A total of 55 RCTs (195 267 individuals) were suitable for drug-class meta-analyses. Risk ratios and their 95% confidence intervals of seven fatal and nonfatal outcomes were estimated by a random-effects model.
Twelve RCTs (48 898 patients) compared a diuretic with no treatment. SBP/DBP differences of about −12/–5 mmHg were accompanied by significant reductions of all outcomes, including mortality. The same results were obtained by limiting analyses to eight RCTs using low-dose diuretics. Separate analyses for thiazides, chlorthalidone and indapamide (all low dose) showed each subclass was associated with significant reduction of some major outcome. Five RCTs (18 724 patients; SBP/DBP difference –10.5/–7 mmHg) showed beta-blockers significantly reduced stroke, heart failure and major cardiovascular events. In RCTs comparing calcium antagonists, angiotensin-converting enzyme (ACE) inhibitors and angiotensin receptor blockers (ARBs) with placebo smaller SBP/DBP differences were achieved, mostly because in the majority of these later RCTs the antihypertensive drug and placebo were added on a background treatment with other antihypertensive agents. Nonetheless, significant reductions of stroke, major cardiovascular events, cardiovascular and all-cause death were obtained with calcium antagonists (10 RCTs, 30 359 patients); stroke, coronary heart disease, heart failure and major cardiovascular events by ACE inhibitors (12 RCTs, 35 707 patients); and stroke, heart failure and major cardiovascular events by ARBs (13 RCTs, 65 256 patients).

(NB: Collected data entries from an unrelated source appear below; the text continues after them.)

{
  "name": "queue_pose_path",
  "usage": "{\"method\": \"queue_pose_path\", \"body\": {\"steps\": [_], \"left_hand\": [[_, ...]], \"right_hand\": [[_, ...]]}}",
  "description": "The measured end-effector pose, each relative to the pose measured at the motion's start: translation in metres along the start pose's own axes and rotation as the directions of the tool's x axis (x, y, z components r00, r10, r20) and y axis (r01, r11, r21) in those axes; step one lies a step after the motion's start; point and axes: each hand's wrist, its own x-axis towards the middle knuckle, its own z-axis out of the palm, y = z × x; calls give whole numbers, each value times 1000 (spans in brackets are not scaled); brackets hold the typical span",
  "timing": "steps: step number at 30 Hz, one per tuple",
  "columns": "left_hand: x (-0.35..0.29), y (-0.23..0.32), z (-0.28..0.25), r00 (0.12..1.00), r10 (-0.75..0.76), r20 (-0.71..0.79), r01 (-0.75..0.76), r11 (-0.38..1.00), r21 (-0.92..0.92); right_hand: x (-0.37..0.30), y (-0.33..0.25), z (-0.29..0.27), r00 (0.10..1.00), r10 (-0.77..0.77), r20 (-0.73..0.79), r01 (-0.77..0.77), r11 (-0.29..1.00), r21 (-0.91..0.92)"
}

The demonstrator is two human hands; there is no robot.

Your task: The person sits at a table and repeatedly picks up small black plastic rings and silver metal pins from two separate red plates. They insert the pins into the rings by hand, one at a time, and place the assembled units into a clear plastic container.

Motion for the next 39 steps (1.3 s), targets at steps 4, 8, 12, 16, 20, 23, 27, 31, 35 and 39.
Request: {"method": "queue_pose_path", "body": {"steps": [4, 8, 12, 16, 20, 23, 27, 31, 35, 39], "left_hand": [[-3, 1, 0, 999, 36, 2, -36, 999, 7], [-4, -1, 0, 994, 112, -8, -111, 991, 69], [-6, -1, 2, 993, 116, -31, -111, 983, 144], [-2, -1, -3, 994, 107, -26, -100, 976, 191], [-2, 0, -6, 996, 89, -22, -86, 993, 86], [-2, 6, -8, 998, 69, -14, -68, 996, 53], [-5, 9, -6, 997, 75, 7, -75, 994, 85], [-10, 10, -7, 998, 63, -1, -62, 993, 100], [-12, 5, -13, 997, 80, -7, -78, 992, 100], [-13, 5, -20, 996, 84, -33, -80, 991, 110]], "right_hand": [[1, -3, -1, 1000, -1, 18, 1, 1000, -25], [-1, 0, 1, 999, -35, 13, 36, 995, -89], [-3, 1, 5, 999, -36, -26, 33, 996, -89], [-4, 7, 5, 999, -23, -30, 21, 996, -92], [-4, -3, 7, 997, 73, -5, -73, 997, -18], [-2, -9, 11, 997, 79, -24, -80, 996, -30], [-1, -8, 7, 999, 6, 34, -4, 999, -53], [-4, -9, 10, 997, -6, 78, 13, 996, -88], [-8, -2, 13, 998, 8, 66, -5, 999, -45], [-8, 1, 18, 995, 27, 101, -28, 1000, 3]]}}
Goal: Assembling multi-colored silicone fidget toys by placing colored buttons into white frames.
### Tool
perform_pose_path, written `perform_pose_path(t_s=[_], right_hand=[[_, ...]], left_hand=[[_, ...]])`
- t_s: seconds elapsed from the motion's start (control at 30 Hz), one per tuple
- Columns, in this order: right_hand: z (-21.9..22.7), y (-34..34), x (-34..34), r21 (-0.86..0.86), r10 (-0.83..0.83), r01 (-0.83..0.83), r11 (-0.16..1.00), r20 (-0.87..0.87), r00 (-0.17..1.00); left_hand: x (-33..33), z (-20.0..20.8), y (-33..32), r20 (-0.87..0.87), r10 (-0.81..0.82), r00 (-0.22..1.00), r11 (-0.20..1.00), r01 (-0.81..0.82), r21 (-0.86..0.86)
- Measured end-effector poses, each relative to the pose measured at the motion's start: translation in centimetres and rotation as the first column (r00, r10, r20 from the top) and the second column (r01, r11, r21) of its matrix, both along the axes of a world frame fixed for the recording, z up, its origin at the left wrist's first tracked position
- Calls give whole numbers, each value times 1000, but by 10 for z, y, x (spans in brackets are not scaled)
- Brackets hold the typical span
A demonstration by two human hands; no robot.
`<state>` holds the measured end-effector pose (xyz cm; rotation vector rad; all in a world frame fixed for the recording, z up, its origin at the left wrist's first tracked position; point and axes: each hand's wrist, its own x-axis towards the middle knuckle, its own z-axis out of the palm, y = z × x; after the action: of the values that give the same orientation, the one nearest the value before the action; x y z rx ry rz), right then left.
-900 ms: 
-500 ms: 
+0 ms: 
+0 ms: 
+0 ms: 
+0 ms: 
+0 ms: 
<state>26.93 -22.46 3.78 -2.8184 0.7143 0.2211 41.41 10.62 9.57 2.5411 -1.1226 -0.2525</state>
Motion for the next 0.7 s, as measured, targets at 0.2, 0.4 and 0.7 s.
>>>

BP lowering by all classes of antihypertensive drugs is accompanied by significant reductions of stroke and major cardiovascular events. This supports the concept that reduction of these events is because of BP lowering per se rather than specific drug properties. However, evidence of risk reduction of other events and particularly mortality was obtained so far with some drug classes only. As a result of marked differences in the trial design, total cardiovascular risk, SBP/DBP differences and statistical power, comparisons of meta-analyses of different drug-specific placebo-controlled RCTs appear unwarranted.